Recombinant HEV nanoparticles are perfect vehicles for site-specif delivery of therapeutic and diagnostic agents. Tumor tissue targeting ligand can readily be conjugated to the surface of HEVNP &  with 60 identical protruding arms, the acuracy and precision of finding the tumor site significantly high. Once HEVNP reaches its destination, the cargo is released into the cell and extracellular environment to eradicate the tumor. 

Cancer therapies are trending towards improved targeting and stable circulation methods, such that cancer treatments can attack tumors while minimizing harm to healthy tissues. HEVNPs not only provide a platform that can be modified to target a variety of cancer cells, but also serve as vehicles for delivering cancer drugs. In this way, a tumor-targeted HEVNP can be packaged with drug – or nucleic acid, if a gene therapy approach is used – and deliver it to the tumor site. 

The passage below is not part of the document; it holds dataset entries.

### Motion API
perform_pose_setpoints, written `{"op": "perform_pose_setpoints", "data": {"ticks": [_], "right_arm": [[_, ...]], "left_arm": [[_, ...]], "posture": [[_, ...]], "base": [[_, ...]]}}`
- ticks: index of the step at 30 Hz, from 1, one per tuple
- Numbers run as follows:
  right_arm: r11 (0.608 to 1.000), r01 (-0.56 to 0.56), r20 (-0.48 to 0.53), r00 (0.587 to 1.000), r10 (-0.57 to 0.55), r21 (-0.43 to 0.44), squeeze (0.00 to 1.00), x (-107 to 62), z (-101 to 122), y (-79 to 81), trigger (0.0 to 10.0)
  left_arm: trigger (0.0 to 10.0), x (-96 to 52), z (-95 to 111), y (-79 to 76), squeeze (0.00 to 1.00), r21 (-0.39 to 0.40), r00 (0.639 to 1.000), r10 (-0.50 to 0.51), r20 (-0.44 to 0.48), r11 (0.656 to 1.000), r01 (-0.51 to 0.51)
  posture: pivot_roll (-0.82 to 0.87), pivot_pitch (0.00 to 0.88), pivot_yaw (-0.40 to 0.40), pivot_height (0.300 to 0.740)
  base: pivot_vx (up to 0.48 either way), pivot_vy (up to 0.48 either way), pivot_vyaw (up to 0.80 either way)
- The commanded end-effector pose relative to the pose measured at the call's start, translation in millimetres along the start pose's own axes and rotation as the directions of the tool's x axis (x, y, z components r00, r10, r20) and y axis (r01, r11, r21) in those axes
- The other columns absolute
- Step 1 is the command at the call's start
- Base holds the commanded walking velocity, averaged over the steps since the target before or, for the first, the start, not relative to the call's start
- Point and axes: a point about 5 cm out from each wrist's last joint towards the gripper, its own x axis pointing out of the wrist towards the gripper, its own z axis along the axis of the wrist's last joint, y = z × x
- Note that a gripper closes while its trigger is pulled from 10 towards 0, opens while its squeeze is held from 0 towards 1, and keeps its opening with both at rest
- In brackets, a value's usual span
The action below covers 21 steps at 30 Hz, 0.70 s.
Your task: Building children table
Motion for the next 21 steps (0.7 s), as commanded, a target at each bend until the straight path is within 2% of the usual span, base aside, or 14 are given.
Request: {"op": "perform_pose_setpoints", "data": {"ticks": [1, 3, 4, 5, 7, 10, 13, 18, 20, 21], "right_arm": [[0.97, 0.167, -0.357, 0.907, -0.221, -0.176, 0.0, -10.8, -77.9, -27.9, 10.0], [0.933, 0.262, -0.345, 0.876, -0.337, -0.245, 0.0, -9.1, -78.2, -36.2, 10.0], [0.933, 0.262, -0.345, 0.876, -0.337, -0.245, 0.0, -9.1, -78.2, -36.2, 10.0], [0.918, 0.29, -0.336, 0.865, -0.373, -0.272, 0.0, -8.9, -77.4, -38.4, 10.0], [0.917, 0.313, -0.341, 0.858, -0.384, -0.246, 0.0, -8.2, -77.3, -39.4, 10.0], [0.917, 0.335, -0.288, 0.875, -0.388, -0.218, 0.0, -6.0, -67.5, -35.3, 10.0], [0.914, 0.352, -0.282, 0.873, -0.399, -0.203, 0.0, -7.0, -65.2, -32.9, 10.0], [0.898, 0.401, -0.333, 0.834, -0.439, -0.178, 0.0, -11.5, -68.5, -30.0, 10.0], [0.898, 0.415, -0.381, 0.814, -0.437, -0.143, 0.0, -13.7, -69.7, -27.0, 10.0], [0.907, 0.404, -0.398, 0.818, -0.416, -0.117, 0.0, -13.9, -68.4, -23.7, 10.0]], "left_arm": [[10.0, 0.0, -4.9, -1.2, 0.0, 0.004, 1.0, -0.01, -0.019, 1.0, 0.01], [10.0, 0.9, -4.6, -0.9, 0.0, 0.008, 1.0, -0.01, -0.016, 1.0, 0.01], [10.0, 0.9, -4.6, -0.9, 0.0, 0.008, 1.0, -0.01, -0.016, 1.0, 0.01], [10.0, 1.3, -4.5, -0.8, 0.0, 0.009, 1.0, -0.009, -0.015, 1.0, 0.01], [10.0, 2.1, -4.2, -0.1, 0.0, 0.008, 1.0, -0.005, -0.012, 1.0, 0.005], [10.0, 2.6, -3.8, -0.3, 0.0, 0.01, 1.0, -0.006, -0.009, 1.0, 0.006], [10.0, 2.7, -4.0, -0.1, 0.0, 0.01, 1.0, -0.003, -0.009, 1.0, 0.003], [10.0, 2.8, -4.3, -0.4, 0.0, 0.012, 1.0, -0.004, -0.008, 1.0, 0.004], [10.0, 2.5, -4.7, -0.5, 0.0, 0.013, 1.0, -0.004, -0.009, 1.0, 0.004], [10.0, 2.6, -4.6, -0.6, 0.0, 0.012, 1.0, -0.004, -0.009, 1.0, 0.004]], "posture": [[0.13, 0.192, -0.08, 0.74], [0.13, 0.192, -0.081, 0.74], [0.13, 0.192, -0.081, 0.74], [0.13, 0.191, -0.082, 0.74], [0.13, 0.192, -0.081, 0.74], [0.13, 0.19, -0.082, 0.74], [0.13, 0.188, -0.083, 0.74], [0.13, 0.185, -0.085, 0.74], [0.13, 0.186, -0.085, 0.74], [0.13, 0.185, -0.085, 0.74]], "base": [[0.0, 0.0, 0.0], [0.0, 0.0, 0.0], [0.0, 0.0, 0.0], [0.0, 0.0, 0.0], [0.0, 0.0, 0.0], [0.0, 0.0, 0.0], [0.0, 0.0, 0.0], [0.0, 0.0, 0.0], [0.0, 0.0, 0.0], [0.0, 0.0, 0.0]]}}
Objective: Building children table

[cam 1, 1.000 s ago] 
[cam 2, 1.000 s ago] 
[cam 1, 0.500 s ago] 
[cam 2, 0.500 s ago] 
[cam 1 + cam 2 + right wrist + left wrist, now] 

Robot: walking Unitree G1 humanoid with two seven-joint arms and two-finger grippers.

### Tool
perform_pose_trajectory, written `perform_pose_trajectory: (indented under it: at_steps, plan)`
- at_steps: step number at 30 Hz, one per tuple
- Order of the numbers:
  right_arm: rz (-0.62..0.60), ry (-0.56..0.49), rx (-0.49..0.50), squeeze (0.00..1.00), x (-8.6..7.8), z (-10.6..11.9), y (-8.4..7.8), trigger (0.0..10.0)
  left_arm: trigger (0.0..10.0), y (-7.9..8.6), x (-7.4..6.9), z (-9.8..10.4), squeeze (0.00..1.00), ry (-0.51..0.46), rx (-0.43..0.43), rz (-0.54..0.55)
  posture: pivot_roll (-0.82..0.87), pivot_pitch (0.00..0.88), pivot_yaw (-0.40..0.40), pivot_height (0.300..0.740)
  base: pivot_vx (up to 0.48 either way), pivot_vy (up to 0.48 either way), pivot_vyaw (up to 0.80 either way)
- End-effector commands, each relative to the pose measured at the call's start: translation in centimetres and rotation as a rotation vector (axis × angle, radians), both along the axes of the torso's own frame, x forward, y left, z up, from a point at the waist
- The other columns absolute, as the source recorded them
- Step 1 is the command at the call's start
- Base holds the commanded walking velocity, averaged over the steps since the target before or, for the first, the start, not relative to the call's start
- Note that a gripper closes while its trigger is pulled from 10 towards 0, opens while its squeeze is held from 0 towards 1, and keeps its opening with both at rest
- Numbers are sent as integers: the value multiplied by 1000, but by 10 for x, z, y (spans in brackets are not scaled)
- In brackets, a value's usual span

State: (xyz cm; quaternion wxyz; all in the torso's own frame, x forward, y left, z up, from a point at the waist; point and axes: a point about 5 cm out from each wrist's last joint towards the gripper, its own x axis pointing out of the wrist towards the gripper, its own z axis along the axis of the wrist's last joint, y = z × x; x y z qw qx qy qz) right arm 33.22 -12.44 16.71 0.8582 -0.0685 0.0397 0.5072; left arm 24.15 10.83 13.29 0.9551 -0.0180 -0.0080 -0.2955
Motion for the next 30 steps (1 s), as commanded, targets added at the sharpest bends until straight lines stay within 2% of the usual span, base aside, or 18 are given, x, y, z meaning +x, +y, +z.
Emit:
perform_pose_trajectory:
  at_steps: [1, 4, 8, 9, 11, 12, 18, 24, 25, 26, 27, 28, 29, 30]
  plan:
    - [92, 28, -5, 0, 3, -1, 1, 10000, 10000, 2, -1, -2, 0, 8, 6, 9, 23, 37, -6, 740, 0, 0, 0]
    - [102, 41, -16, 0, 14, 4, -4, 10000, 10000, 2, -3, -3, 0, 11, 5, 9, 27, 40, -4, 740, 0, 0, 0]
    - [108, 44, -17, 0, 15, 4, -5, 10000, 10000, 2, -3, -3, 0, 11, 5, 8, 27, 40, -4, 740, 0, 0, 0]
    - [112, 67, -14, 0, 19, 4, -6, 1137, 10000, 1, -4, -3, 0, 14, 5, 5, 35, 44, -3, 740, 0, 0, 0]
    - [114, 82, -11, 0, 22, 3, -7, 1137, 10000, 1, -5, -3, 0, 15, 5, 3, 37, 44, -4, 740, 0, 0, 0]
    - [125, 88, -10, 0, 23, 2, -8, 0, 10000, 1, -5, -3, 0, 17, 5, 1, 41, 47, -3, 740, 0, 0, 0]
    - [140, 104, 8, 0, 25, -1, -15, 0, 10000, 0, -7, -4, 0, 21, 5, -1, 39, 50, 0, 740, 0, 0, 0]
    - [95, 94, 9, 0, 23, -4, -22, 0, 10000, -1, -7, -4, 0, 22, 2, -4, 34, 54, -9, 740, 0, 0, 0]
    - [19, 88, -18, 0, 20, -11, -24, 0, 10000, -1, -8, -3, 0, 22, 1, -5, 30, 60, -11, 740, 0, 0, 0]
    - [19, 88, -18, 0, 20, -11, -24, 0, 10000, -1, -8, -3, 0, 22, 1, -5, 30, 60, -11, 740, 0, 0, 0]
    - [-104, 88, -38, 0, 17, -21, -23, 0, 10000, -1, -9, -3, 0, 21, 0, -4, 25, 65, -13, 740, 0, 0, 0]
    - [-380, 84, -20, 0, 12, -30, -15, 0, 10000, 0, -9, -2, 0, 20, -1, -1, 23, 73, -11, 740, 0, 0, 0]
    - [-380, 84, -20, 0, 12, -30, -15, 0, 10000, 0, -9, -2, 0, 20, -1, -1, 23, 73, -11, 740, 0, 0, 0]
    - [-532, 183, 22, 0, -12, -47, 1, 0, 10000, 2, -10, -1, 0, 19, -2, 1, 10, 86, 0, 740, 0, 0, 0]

One could envisage adding magnetic nanoparticles to the HEVNP cargo to provide an additional layer of targeting via an externally applied magnetic field. In any case, the consequence of our approach is that cancer therapies would not broadly circulate in healthy tissues; rather, a specific dose would be packaged in the HEVNPs, delivered systemically, and released locally at the tumor site, reducing the potential for side-effects.

HEVNP NanoCarrier Platform
In an interview by, Dr. Marie Stark and post-doctoral scientist Dr. Prasida Holla explain the conceptual fundamentals of Hepatitis E Virus nanoparticles (HEVNP), an immunogen and drug delivery platform. Utilization of this non-infectious carrier towards mucosal drug delivery, is an innovative approach towards cancer drug delivery, specifically addressed towards the active cancerous tissue, resulting in eradication of chronic and acute infection. The potency and effectiveness of the patented technology of HEVNPs has been carefully tested in previous years by Dr. Holland Cheng’s laboratory based in UC Davis. The Hepatitis E Virus capsid structure evolved for stability in the human body and thus can be used for efficient host cell binding and drug delivery. This revolutionary finding is a major competitor for mucosal drug/immunogen delivery.